31.12.08

2006 /2008

Mas o que foi este psicodrama, ó Mexia? Como dizia o outro: follow me. Todos temos um punhado de experiências que modificam as nossas vidas para sempre, certo? Certo. Esta foi uma delas, e aconteceu que eu tinha um blogue e me apeteceu escrever sobre isso. Ser o sismógrafo de mim próprio, num período violento e perigoso. É que se há episódios que afectam bocados da nossa vida, este afectou todos: foi um acontecimento, como diz o Badiou ou o que é. Há um antes e um depois de 2006, uma pessoa diferente em termos estéticos, psicológicos, políticos, morais, filosóficos, sexuais, científicos, estilísticos, temperamentais, emotivos, sociais e mesmo religiosos. Foi como o trivium e o quadrivium medievais: um curso intensivo sobre tudo. Ela supõe que tomou uma questionável decisão de gosto (não tomou: o gosto dela é irrepreensível), quando na verdade tomou uma decisão ética colossal. Bem sei que vivemos em tempos em que não nos tocamos senão no sentido carnal, em que somos pós dos modernos e tudo é fungível e esquecível em dois minutos. Lamento mas eu sou enxertado de oitocentista (já tinham reparado), acho que aquilo que fazemos fica connosco e também afecta os outros.

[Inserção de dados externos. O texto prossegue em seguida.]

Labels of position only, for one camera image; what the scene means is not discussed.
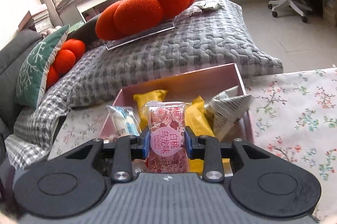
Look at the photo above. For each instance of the yellow snack packet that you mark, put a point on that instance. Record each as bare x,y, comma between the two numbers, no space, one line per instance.
195,119
145,100

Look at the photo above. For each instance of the white blue snack packet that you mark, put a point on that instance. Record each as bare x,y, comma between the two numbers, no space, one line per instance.
123,121

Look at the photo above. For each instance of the small orange pumpkin cushion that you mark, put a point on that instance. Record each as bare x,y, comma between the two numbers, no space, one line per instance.
71,51

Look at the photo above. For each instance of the large orange pumpkin cushion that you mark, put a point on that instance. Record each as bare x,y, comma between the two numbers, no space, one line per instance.
128,17

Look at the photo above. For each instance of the small packet on quilt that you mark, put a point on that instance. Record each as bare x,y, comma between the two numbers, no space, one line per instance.
209,5

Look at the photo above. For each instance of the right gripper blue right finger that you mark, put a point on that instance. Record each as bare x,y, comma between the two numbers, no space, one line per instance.
206,148

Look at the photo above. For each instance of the white newspaper print packet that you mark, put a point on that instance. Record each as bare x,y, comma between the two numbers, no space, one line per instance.
225,110

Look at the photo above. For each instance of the grey sofa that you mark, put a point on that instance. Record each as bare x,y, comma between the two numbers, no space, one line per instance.
15,76

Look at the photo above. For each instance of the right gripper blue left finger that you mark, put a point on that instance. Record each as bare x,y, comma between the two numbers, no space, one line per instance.
126,149

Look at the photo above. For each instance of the green snowflake pillow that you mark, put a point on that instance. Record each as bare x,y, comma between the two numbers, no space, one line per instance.
32,78

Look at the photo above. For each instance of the floral tablecloth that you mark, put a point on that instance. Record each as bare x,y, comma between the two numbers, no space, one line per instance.
293,116

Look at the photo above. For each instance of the grey checked quilt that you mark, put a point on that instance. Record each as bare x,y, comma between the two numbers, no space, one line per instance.
200,40

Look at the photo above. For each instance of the clear acrylic board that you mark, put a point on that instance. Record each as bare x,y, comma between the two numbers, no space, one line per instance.
167,26

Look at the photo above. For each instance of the pink peach oolong snack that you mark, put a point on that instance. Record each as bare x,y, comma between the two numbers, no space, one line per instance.
166,123

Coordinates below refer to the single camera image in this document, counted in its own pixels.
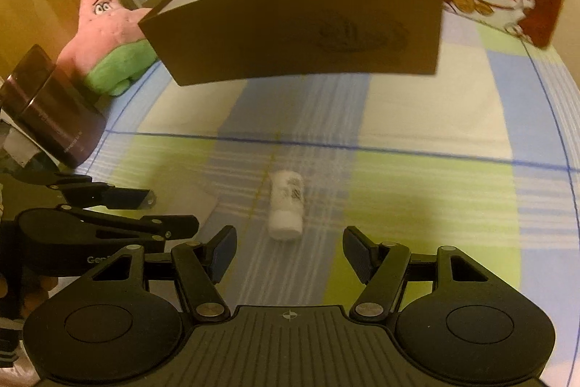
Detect person's left hand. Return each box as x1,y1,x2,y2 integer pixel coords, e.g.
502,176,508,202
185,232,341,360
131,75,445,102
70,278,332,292
20,275,59,318

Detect brown cardboard box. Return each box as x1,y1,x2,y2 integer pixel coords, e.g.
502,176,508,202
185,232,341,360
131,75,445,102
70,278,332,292
140,0,443,86

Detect checkered tablecloth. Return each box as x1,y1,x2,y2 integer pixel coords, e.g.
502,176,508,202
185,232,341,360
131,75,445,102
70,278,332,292
80,12,580,387

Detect dark brown cylindrical canister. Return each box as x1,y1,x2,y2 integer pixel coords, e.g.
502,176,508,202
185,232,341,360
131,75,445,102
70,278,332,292
1,44,106,168

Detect small white bottle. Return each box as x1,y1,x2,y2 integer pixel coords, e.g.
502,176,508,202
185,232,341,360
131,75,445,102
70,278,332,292
268,170,305,240

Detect pink starfish plush toy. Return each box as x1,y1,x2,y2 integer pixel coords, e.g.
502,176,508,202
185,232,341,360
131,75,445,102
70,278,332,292
56,0,158,96

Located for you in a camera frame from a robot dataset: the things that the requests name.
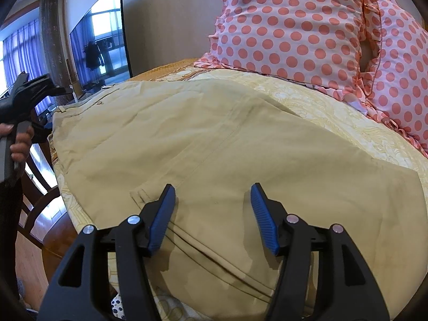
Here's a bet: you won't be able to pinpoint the dark wooden chair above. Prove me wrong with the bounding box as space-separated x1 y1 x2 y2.
18 155 60 250

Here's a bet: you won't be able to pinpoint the yellow floral bed sheet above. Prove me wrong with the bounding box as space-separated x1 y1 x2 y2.
48 58 428 321

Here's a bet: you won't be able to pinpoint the beige khaki pants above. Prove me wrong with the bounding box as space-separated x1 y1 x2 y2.
51 79 428 321

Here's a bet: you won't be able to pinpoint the black flat screen television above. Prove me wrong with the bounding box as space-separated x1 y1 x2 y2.
70 0 132 94

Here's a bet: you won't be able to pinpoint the pink polka dot pillow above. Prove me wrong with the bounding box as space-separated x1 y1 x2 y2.
361 0 427 156
196 0 365 102

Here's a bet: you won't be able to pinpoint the blue window curtain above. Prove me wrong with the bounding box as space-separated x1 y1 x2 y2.
1 18 56 115

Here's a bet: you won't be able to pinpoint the person's left hand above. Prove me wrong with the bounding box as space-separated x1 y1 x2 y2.
0 123 34 163

E às vezes destrói-nos e nós e destrói os outros. Tinha um blogue e dei conta disso, em directo e sem rede, como quem vê um papel no fogo a encarquilhar-se, a ficar negro, a ser desfeito pelas chamas, primeiro as pontas queimadas, depois uns riscos alaranjados que despontam na outra extremidade após um fogacho, depois uma confluência de fogos algures a meio, onde o papel já é uma bola carbonizada, cinza frágil ao toque. Eis o que vistes, e não foi bonito, alguém que fez dois bonecos vudu e foi espetando um e outro como entretém para os convidados, mas gostava que tivesse ficado mais alguma coisa, um homem que como no poema de Yeats «knows all the cost» porque «he gave all his heart and lost». Perdi, perdi em grande, e agradeço a todos aqueles que por bons ou maus motivos foram espreitando a minha derrota.